▸ **WORK ITEM**: Your task is to transcribe each record exactly and to omit every image.

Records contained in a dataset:

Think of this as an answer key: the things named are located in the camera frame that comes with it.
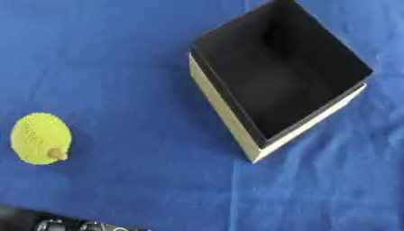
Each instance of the beige box exterior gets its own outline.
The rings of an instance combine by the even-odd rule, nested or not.
[[[192,78],[197,82],[198,86],[201,88],[207,100],[215,108],[215,111],[219,114],[222,120],[225,122],[227,128],[234,136],[235,140],[240,144],[243,151],[245,152],[248,159],[256,163],[265,156],[271,154],[282,145],[288,143],[298,135],[304,133],[312,126],[321,122],[325,118],[332,115],[337,110],[346,106],[352,99],[359,95],[365,88],[366,84],[362,84],[354,92],[342,98],[337,103],[330,106],[328,109],[323,111],[321,114],[313,117],[308,122],[299,126],[298,128],[290,131],[289,133],[283,135],[276,142],[269,144],[264,148],[260,148],[258,144],[253,140],[250,134],[247,132],[243,124],[237,118],[232,109],[227,105],[225,100],[221,97],[220,93],[215,89],[214,85],[207,78],[204,71],[199,67],[195,59],[189,54],[189,66]]]

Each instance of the cardboard box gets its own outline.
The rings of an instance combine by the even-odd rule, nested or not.
[[[193,79],[252,162],[345,106],[372,73],[291,0],[197,38],[189,60]]]

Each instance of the textured ball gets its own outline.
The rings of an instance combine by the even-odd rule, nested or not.
[[[64,161],[71,143],[68,127],[55,115],[33,113],[15,124],[11,146],[21,160],[31,164]]]

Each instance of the box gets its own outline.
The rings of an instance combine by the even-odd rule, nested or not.
[[[191,76],[252,162],[348,104],[372,73],[292,0],[197,38],[189,60]]]

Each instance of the table surface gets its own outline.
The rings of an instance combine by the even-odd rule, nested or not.
[[[164,231],[402,230],[404,2],[301,0],[369,63],[347,108],[252,165],[188,73],[190,42],[259,0],[0,0],[0,202]],[[61,117],[70,159],[19,161]]]

▸ **EXPECTED OUTPUT**:
Think of this as an answer key: the things named are located in the camera frame that comes with it.
Each instance of the beige box exterior gets its own outline.
The rings of an instance combine by the even-odd rule, nested or not.
[[[192,78],[197,82],[198,86],[201,88],[207,100],[215,108],[215,111],[219,114],[222,120],[225,122],[227,128],[234,136],[235,140],[240,144],[243,151],[245,152],[248,159],[256,163],[265,156],[271,154],[282,145],[288,143],[298,135],[304,133],[312,126],[321,122],[325,118],[332,115],[337,110],[346,106],[352,99],[359,95],[365,88],[366,84],[362,84],[354,92],[342,98],[337,103],[330,106],[328,109],[323,111],[321,114],[313,117],[308,122],[299,126],[298,128],[290,131],[289,133],[283,135],[276,142],[269,144],[264,148],[260,148],[258,144],[253,140],[250,134],[247,132],[243,124],[237,118],[232,109],[227,105],[225,100],[221,97],[220,93],[215,89],[214,85],[207,78],[204,71],[199,67],[195,59],[189,54],[189,66]]]

Each instance of the cardboard box gets its own outline.
The rings of an instance combine by the even-odd rule, nested or not.
[[[193,79],[252,162],[345,106],[372,73],[291,0],[197,38],[189,60]]]

Each instance of the textured ball gets its own outline.
The rings of an instance combine by the even-odd rule, nested or not.
[[[64,161],[71,143],[68,127],[55,115],[33,113],[15,124],[11,146],[21,160],[31,164]]]

Each instance of the box gets its own outline.
The rings of an instance combine by the even-odd rule, nested or not.
[[[191,76],[252,162],[348,104],[372,73],[292,0],[197,38],[189,60]]]

Each instance of the table surface gets its own outline.
The rings of an instance combine by the even-odd rule, nested or not.
[[[164,231],[402,230],[404,2],[301,0],[369,63],[347,108],[252,165],[188,73],[190,42],[259,0],[0,0],[0,202]],[[61,117],[70,159],[19,161]]]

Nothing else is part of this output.